好在她住的这座结绮楼只有她一个人,只要她不出门,就不会见到其他秀女,也就不会跟她们发生任何冲突,可以自在过自己的日子。
等萧妄把折磨她的兴趣都耗尽了,她就能彻底自由。
可这该死的老天爷,就是喜欢在她每次开导完自己的时候,迎面给她一个大耳光——
那日午间,她打发走送午膳的小宫人,想回榻上躺着,继续睡觉,却发现自己藏在枕头底下的一支发簪不见了。
论做工,那支发簪平平无奇,是内廷司里最普通的一支,宫里的女眷都能领到,她妆奁匣里随便一根螺黛都比它贵重。怎奈那支是及笄的时候,萧意卿送给她的贺礼,意义非凡。她平时都舍不得佩戴,只小心翼翼地收藏起来,宫倾出逃的时候,都不忘记带上。
可现在,它却不见了。
几乎是在一瞬间,她就想到临春、望仙二楼的那群秀女。
她们也没打算抵赖,大剌剌拿着她的发簪,在院里的一座临湖小桥上抛来抛去,耀武扬威。
“想要吗?自己来拿啊。”
那女娘扬手轻轻一抛,就将簪子丢到湖水正中。湖水极深,簪子一入水,就只被浓到发黑的翠色吞没,看不见丝毫踪影。
沈盈缺想也不想,就跳了下去。
她是习过凫水的,毕竟出生在边境之地,局势变化万千,多一门保命技能傍身总是好的。若是平时,入水捡个东西什么的,根本难不倒她。
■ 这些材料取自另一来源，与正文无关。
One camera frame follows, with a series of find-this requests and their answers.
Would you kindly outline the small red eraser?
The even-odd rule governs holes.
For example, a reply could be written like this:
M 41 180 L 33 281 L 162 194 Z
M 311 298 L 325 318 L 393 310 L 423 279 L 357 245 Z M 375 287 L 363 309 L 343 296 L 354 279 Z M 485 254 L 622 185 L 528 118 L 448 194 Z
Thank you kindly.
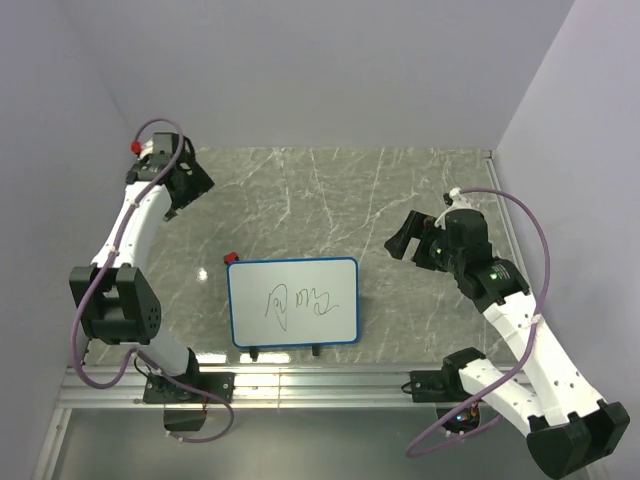
M 223 261 L 226 265 L 237 262 L 239 260 L 239 255 L 236 252 L 230 252 L 229 254 L 223 257 Z

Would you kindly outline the blue framed whiteboard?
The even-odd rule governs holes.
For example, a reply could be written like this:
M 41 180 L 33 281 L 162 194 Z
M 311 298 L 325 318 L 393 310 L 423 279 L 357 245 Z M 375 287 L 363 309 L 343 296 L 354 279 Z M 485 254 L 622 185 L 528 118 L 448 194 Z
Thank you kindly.
M 359 264 L 353 257 L 236 261 L 226 276 L 231 339 L 239 349 L 360 339 Z

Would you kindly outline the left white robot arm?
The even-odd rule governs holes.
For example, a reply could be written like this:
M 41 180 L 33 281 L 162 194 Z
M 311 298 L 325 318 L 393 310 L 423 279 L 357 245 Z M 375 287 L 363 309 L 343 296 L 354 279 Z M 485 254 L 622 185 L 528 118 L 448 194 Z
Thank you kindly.
M 147 143 L 134 140 L 137 160 L 126 175 L 124 201 L 107 240 L 89 265 L 75 267 L 69 286 L 76 304 L 70 342 L 72 366 L 89 386 L 107 389 L 82 367 L 75 345 L 84 334 L 106 345 L 127 345 L 126 359 L 140 358 L 153 377 L 180 402 L 196 399 L 203 379 L 194 352 L 162 325 L 159 298 L 144 275 L 161 222 L 207 193 L 213 180 L 196 160 L 192 141 L 176 132 L 157 132 Z

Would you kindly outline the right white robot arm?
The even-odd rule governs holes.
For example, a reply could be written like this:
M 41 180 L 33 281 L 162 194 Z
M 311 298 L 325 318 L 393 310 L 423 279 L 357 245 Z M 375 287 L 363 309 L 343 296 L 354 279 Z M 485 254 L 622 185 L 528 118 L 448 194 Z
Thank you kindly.
M 609 402 L 580 373 L 536 313 L 538 296 L 515 264 L 493 252 L 484 215 L 470 208 L 440 217 L 408 214 L 385 249 L 401 259 L 411 240 L 419 268 L 449 273 L 517 358 L 527 386 L 502 372 L 474 347 L 446 356 L 439 370 L 417 370 L 403 390 L 416 403 L 460 401 L 455 415 L 439 413 L 444 430 L 470 436 L 480 431 L 484 402 L 525 437 L 537 466 L 562 479 L 614 452 L 630 417 L 619 402 Z

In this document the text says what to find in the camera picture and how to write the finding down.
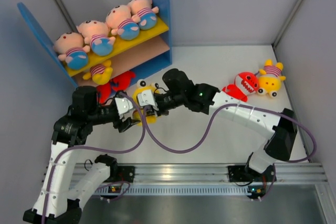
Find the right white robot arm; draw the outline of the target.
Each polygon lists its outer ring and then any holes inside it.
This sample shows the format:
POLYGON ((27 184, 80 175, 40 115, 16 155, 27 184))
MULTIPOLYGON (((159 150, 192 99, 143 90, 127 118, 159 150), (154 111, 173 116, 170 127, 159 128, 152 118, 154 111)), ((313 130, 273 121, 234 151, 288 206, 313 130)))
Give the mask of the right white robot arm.
POLYGON ((162 80, 167 91, 153 93, 157 115, 167 115, 170 110, 184 106, 190 111, 210 115, 211 120, 222 116, 265 138, 247 160, 245 174, 250 180, 258 180, 277 161, 290 161, 297 135, 291 109, 276 112, 253 107, 210 84, 194 84, 185 72, 176 68, 167 71, 162 80))

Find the boy plush doll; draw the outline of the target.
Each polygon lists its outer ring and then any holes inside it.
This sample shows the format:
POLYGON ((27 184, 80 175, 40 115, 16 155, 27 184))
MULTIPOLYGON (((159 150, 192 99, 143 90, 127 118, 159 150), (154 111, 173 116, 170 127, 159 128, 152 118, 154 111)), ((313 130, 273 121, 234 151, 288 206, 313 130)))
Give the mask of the boy plush doll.
POLYGON ((71 70, 80 70, 89 62, 90 47, 85 44, 84 38, 79 33, 62 34, 54 42, 53 49, 58 54, 58 59, 71 70))
POLYGON ((108 12, 106 24, 111 35, 119 36, 123 40, 133 40, 140 33, 140 27, 132 19, 131 9, 127 5, 118 5, 108 12))
POLYGON ((152 5, 152 0, 131 0, 127 4, 141 30, 149 30, 157 23, 156 15, 159 13, 159 8, 152 5))
POLYGON ((87 20, 76 26, 84 42, 98 56, 107 56, 113 51, 115 36, 110 35, 110 28, 104 22, 87 20))

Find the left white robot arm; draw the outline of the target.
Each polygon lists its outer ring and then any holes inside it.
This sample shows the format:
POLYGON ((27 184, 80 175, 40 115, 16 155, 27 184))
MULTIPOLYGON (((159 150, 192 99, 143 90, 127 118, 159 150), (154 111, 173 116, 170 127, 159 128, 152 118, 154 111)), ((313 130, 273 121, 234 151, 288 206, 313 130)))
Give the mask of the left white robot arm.
POLYGON ((51 155, 40 194, 34 206, 24 212, 28 223, 78 223, 82 211, 93 193, 105 181, 117 179, 117 160, 113 150, 91 148, 87 137, 95 125, 112 123, 120 133, 137 124, 124 114, 139 110, 139 106, 124 91, 119 91, 110 104, 98 102, 93 86, 78 87, 72 94, 67 113, 54 124, 51 155), (87 174, 74 188, 70 187, 73 172, 82 150, 100 152, 87 174))

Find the red shark plush toy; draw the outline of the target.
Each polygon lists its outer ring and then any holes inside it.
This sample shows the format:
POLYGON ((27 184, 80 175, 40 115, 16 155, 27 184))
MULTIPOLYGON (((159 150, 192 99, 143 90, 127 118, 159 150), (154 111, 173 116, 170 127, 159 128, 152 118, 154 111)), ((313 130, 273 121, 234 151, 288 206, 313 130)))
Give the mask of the red shark plush toy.
POLYGON ((247 102, 248 96, 259 89, 259 80, 252 72, 241 72, 236 75, 234 82, 222 88, 229 96, 247 102))

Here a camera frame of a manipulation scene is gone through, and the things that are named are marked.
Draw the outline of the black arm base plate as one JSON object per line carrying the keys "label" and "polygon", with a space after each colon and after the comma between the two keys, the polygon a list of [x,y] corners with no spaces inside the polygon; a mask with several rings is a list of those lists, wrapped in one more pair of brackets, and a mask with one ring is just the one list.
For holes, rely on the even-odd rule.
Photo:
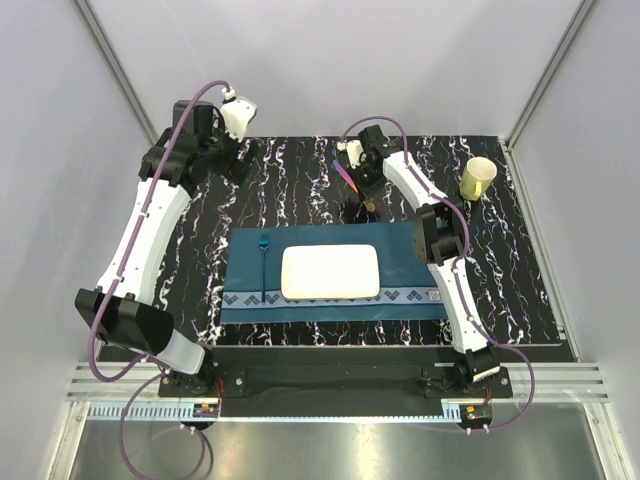
{"label": "black arm base plate", "polygon": [[493,399],[513,396],[507,369],[492,347],[473,357],[473,365],[442,346],[222,346],[213,349],[214,385],[190,384],[177,374],[161,383],[162,397],[205,397],[217,392],[240,398],[251,387],[311,389],[390,388],[402,382],[423,389],[428,398]]}

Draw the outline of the blue small fork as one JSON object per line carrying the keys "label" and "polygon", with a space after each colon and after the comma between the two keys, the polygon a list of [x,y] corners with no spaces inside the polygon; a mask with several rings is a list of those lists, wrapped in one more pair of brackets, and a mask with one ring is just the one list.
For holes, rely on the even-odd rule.
{"label": "blue small fork", "polygon": [[259,240],[259,248],[262,255],[261,261],[261,304],[264,305],[266,302],[266,259],[267,252],[270,245],[269,236],[267,234],[262,234]]}

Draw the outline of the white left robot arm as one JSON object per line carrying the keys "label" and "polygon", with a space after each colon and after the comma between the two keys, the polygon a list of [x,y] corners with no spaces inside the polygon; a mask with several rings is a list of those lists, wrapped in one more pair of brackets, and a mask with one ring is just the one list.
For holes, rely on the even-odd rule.
{"label": "white left robot arm", "polygon": [[244,137],[257,113],[233,96],[216,107],[180,100],[173,123],[141,160],[134,208],[116,252],[93,289],[78,290],[74,305],[97,341],[160,363],[167,383],[196,396],[215,386],[211,352],[188,339],[173,316],[154,306],[161,263],[178,220],[212,174],[241,184],[257,151]]}

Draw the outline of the pink orange knife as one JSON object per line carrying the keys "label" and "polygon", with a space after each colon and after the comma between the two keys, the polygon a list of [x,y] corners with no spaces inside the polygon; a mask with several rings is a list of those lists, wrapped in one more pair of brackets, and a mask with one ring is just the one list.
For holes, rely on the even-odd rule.
{"label": "pink orange knife", "polygon": [[360,203],[364,205],[365,209],[370,213],[374,213],[375,205],[373,204],[373,202],[370,199],[367,199],[364,194],[360,192],[359,188],[356,185],[356,182],[353,180],[347,170],[339,163],[339,161],[334,160],[332,162],[332,166],[340,175],[340,177],[346,182],[346,184],[355,192],[355,194],[359,198]]}

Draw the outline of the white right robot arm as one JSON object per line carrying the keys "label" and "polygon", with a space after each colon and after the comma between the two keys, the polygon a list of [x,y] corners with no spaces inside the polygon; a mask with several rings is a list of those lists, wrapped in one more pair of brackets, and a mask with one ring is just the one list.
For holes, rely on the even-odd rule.
{"label": "white right robot arm", "polygon": [[386,137],[380,126],[364,128],[347,146],[349,171],[367,195],[392,183],[414,211],[413,248],[436,281],[451,328],[456,358],[445,389],[466,396],[486,389],[500,370],[494,344],[480,326],[469,286],[466,255],[469,226],[459,197],[449,198],[421,171],[404,144]]}

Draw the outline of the blue patterned cloth placemat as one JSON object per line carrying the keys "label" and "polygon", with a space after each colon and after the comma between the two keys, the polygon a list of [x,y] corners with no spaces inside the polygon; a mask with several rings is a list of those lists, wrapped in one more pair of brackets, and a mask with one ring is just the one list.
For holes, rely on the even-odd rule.
{"label": "blue patterned cloth placemat", "polygon": [[[266,302],[261,304],[259,240],[269,236]],[[223,324],[439,320],[447,317],[436,281],[414,253],[411,223],[301,225],[232,231],[221,301]],[[358,300],[286,299],[281,292],[287,247],[367,244],[375,247],[380,292]]]}

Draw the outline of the white rectangular plate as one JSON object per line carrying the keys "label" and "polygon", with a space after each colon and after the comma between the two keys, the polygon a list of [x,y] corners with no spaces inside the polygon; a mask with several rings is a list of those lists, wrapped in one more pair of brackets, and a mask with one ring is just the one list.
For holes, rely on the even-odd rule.
{"label": "white rectangular plate", "polygon": [[377,251],[367,244],[287,247],[281,292],[288,300],[358,300],[381,288]]}

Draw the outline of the yellow mug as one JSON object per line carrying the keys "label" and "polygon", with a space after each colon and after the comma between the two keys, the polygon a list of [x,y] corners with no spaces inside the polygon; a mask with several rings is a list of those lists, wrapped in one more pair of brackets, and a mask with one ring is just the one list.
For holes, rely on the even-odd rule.
{"label": "yellow mug", "polygon": [[478,201],[497,176],[496,164],[485,157],[471,158],[465,165],[459,191],[469,201]]}

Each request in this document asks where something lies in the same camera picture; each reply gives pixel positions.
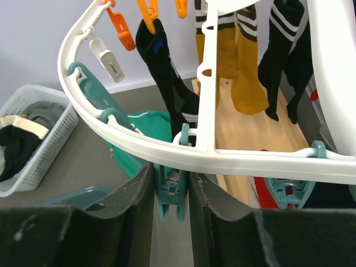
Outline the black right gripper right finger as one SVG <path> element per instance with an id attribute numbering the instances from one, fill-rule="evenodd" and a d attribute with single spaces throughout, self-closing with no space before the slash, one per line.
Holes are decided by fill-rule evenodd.
<path id="1" fill-rule="evenodd" d="M 355 210 L 255 209 L 189 177 L 195 266 L 354 266 Z"/>

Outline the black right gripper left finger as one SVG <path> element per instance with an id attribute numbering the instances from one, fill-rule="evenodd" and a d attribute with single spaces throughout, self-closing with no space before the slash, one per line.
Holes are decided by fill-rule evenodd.
<path id="1" fill-rule="evenodd" d="M 1 210 L 2 266 L 149 266 L 154 167 L 85 210 L 28 206 Z"/>

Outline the red christmas sock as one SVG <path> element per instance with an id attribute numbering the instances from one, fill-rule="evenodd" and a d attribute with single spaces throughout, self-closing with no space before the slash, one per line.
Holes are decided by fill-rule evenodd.
<path id="1" fill-rule="evenodd" d="M 278 209 L 262 177 L 247 177 L 248 205 L 256 209 Z"/>

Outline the white round sock hanger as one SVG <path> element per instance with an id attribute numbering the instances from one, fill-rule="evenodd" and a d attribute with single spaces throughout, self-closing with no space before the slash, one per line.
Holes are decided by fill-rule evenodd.
<path id="1" fill-rule="evenodd" d="M 352 1 L 309 1 L 308 13 L 315 82 L 320 105 L 337 152 L 316 159 L 315 149 L 296 152 L 221 150 L 215 147 L 217 19 L 251 5 L 250 1 L 209 1 L 204 59 L 197 69 L 201 83 L 199 118 L 192 130 L 196 145 L 187 147 L 134 133 L 113 116 L 98 120 L 100 111 L 83 96 L 78 72 L 69 73 L 82 42 L 108 8 L 93 1 L 64 38 L 57 61 L 60 83 L 85 123 L 103 139 L 144 160 L 175 169 L 206 174 L 274 177 L 293 180 L 355 184 L 355 13 Z"/>

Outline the blue translucent plastic tub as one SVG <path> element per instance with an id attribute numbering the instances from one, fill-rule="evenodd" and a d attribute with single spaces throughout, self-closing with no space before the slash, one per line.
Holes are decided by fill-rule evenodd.
<path id="1" fill-rule="evenodd" d="M 113 191 L 113 188 L 106 185 L 94 185 L 56 196 L 39 203 L 38 205 L 74 205 L 80 209 L 85 209 L 91 204 L 103 199 Z"/>

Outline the teal clothes clip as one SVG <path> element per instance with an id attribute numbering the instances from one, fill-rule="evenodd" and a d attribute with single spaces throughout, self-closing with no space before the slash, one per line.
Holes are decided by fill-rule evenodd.
<path id="1" fill-rule="evenodd" d="M 266 188 L 280 209 L 302 209 L 314 190 L 315 181 L 264 177 Z"/>
<path id="2" fill-rule="evenodd" d="M 95 108 L 102 110 L 99 120 L 105 124 L 108 124 L 108 117 L 113 115 L 119 125 L 133 131 L 134 128 L 130 124 L 130 120 L 126 112 L 114 100 L 104 85 L 83 63 L 72 62 L 69 66 L 70 74 L 73 74 L 74 70 L 77 68 L 80 69 L 80 74 L 85 75 L 85 78 L 78 84 L 82 93 Z"/>
<path id="3" fill-rule="evenodd" d="M 165 167 L 154 164 L 155 195 L 160 218 L 167 219 L 170 206 L 176 207 L 179 222 L 186 217 L 189 172 L 179 170 L 179 179 L 166 178 Z"/>

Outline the white plastic laundry basket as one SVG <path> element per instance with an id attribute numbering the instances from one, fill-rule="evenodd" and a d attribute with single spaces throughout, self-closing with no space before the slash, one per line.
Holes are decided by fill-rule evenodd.
<path id="1" fill-rule="evenodd" d="M 20 87 L 1 108 L 1 197 L 37 188 L 77 124 L 63 92 Z"/>

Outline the green jacket with orange logo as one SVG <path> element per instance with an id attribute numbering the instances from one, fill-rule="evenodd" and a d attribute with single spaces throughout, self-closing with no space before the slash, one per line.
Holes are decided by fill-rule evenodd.
<path id="1" fill-rule="evenodd" d="M 128 114 L 131 126 L 141 134 L 160 141 L 172 142 L 170 115 L 163 111 L 144 110 Z M 113 159 L 120 165 L 124 172 L 133 178 L 142 167 L 120 148 L 106 141 L 108 150 Z"/>

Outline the black sports sock blue accents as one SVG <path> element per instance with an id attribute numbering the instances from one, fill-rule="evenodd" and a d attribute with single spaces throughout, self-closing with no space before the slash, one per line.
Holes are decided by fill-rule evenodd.
<path id="1" fill-rule="evenodd" d="M 136 33 L 137 50 L 156 82 L 171 118 L 171 133 L 175 137 L 187 123 L 191 128 L 198 121 L 199 97 L 184 84 L 172 59 L 167 36 L 159 19 L 153 21 L 156 33 L 141 21 Z"/>

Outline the clothes pile in basket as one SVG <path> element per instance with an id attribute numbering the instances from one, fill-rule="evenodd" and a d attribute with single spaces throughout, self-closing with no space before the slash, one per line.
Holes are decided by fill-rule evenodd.
<path id="1" fill-rule="evenodd" d="M 38 101 L 1 128 L 1 181 L 18 174 L 53 129 L 65 108 L 60 104 Z"/>

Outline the mustard yellow sock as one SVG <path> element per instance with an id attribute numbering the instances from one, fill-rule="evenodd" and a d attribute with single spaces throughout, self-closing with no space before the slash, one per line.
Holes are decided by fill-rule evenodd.
<path id="1" fill-rule="evenodd" d="M 267 109 L 264 90 L 258 79 L 258 40 L 256 8 L 250 5 L 236 11 L 236 68 L 231 99 L 238 112 L 255 115 Z"/>
<path id="2" fill-rule="evenodd" d="M 205 35 L 202 24 L 206 21 L 203 1 L 195 1 L 196 48 L 199 63 L 203 60 Z M 216 61 L 216 105 L 220 102 L 220 79 L 237 77 L 235 64 L 235 15 L 228 13 L 218 18 L 217 24 L 217 61 Z"/>

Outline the white clothes clip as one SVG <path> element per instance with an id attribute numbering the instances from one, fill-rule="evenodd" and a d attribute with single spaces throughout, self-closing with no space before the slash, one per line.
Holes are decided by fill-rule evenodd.
<path id="1" fill-rule="evenodd" d="M 107 49 L 102 39 L 97 37 L 92 38 L 89 46 L 112 80 L 116 83 L 121 82 L 125 78 L 125 74 L 115 55 L 111 50 Z"/>

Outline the orange clothes clip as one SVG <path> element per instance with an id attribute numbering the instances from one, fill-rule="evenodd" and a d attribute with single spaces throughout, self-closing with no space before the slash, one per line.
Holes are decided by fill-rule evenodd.
<path id="1" fill-rule="evenodd" d="M 117 32 L 117 38 L 127 51 L 134 50 L 136 45 L 124 16 L 120 12 L 113 12 L 111 9 L 116 5 L 116 1 L 104 1 L 105 4 L 108 2 L 110 5 L 107 8 L 107 13 Z"/>

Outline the black white striped sock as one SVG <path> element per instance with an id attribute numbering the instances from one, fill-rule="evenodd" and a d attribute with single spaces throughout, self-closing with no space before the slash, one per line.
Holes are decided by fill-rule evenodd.
<path id="1" fill-rule="evenodd" d="M 304 6 L 300 1 L 273 2 L 269 16 L 269 43 L 258 66 L 258 78 L 267 92 L 269 107 L 266 115 L 278 121 L 276 112 L 283 68 L 295 40 Z"/>

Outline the wooden rack base frame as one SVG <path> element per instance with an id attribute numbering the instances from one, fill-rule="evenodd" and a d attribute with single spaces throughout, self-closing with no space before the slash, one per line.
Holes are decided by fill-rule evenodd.
<path id="1" fill-rule="evenodd" d="M 231 81 L 221 79 L 220 85 L 220 102 L 215 112 L 215 148 L 272 152 L 309 148 L 298 124 L 292 124 L 288 118 L 283 95 L 278 96 L 281 113 L 276 122 L 265 112 L 256 115 L 237 112 L 231 100 Z M 219 186 L 234 198 L 251 207 L 260 207 L 252 176 L 216 175 L 216 178 Z"/>

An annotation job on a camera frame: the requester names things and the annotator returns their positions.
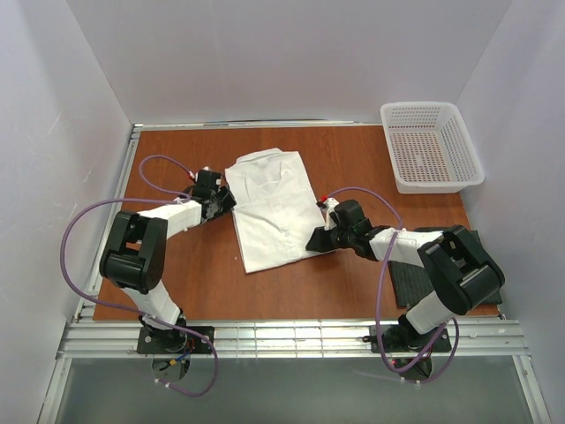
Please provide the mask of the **white long sleeve shirt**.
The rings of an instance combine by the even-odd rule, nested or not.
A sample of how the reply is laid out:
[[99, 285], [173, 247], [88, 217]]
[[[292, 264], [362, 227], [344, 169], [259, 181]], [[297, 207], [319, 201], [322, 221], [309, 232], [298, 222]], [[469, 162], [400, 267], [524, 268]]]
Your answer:
[[325, 219], [299, 152], [244, 155], [224, 175], [236, 200], [232, 215], [247, 274], [317, 255], [306, 245]]

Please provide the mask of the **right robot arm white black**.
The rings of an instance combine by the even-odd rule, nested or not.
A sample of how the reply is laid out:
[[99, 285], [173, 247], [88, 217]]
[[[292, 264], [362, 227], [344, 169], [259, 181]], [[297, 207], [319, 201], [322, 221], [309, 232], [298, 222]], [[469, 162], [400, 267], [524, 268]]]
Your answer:
[[469, 313], [505, 284], [501, 268], [462, 225], [435, 231], [396, 230], [372, 225], [355, 200], [326, 198], [317, 206], [326, 224], [313, 230], [308, 252], [351, 249], [369, 261], [419, 267], [432, 285], [432, 291], [402, 314], [396, 325], [381, 332], [386, 352], [425, 347], [443, 323]]

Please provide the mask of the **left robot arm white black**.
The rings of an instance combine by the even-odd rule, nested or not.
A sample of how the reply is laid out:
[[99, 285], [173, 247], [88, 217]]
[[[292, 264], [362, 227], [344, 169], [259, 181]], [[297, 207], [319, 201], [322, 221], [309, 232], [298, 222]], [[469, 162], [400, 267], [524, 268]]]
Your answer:
[[134, 302], [141, 321], [157, 333], [172, 332], [182, 310], [162, 281], [167, 241], [181, 232], [231, 212], [236, 200], [222, 174], [208, 168], [171, 204], [116, 214], [99, 270]]

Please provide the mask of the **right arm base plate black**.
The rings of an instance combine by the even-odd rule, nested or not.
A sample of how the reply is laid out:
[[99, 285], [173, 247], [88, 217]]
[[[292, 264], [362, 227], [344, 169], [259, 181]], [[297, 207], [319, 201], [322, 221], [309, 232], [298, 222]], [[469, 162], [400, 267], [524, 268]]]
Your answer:
[[[399, 325], [381, 325], [382, 344], [386, 353], [390, 352], [420, 352], [433, 338], [436, 329], [429, 331], [424, 335], [416, 335], [412, 337], [406, 335]], [[362, 337], [364, 343], [371, 346], [373, 353], [379, 352], [377, 341], [376, 326], [369, 327], [369, 334]], [[431, 346], [432, 352], [451, 352], [452, 345], [446, 329], [435, 339]]]

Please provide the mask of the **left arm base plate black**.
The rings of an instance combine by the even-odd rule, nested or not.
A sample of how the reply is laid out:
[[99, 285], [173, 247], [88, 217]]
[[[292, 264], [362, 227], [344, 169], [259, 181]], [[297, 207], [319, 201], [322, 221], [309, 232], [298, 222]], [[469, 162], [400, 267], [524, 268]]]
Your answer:
[[143, 326], [139, 331], [136, 353], [146, 355], [180, 355], [191, 352], [209, 354], [211, 347], [200, 337], [176, 329], [154, 329]]

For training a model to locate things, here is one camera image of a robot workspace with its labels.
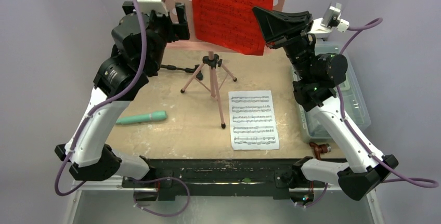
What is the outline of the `white sheet music page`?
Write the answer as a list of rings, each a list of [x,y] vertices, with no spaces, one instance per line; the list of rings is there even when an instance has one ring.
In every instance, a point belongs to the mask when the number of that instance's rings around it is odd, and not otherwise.
[[[277,122],[270,90],[230,91],[229,126],[233,150],[278,150]]]

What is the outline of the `pink music stand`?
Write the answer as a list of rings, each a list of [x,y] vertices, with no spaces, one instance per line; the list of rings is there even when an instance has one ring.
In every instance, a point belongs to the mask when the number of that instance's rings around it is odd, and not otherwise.
[[[178,21],[175,3],[180,2],[184,3],[186,6],[186,16],[190,31],[190,40],[186,41],[187,47],[193,47],[196,50],[206,50],[207,55],[203,57],[201,64],[199,65],[199,69],[206,68],[209,72],[209,85],[207,85],[206,89],[210,93],[210,96],[214,98],[216,101],[221,100],[221,96],[219,94],[220,89],[223,85],[223,82],[218,80],[217,71],[223,70],[226,72],[226,77],[236,81],[237,78],[227,69],[226,65],[223,63],[222,59],[218,56],[218,51],[229,51],[235,52],[225,47],[221,47],[218,45],[214,45],[211,43],[200,41],[195,36],[194,31],[194,23],[193,23],[193,11],[192,11],[192,0],[165,0],[166,7],[169,11],[169,16],[175,22]],[[285,0],[273,0],[272,9],[281,10]]]

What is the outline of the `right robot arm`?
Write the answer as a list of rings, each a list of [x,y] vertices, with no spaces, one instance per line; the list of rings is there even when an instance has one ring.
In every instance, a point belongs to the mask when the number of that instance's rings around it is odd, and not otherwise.
[[[268,48],[282,48],[300,80],[293,82],[296,102],[330,134],[345,155],[344,163],[305,157],[292,167],[291,186],[321,181],[339,186],[353,200],[361,200],[398,165],[354,126],[344,110],[338,86],[346,80],[348,61],[342,54],[315,53],[316,34],[350,29],[340,5],[313,19],[308,11],[287,13],[254,6],[252,13]]]

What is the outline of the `red sheet music page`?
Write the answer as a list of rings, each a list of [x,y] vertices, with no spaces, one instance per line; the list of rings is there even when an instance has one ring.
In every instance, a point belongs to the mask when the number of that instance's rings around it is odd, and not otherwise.
[[[192,0],[196,38],[244,55],[263,55],[254,6],[272,9],[273,0]]]

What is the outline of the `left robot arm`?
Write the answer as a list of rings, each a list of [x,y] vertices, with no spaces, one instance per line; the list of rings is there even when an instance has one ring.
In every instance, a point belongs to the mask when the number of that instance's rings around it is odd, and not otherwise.
[[[177,22],[154,10],[137,12],[123,4],[124,17],[112,29],[111,56],[99,67],[83,119],[72,139],[56,146],[56,155],[70,163],[77,181],[104,181],[118,175],[134,178],[142,187],[154,183],[147,159],[111,148],[107,139],[122,112],[139,90],[156,76],[168,43],[190,38],[186,6],[176,3]]]

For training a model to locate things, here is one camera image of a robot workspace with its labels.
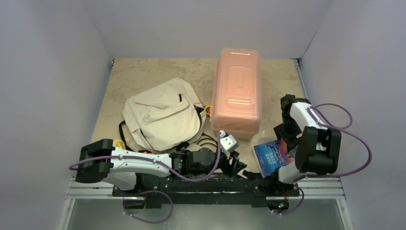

奈何眼下刚刚入春,寒意尚还料峭,她这段时日又没怎么好好吃饭,体力大不如前,还没找到那支簪子,人就被冰冷刺骨的湖水冻得四肢僵疼,脑袋嗡嗡。
想上岸缓口气,再从长计议。
可岸上那群人显然不会那么容易让她如愿。也不知谁先带头,命内侍寻来长长的竹竿,站在岸边照着水里的她使劲掼打,不准她上岸。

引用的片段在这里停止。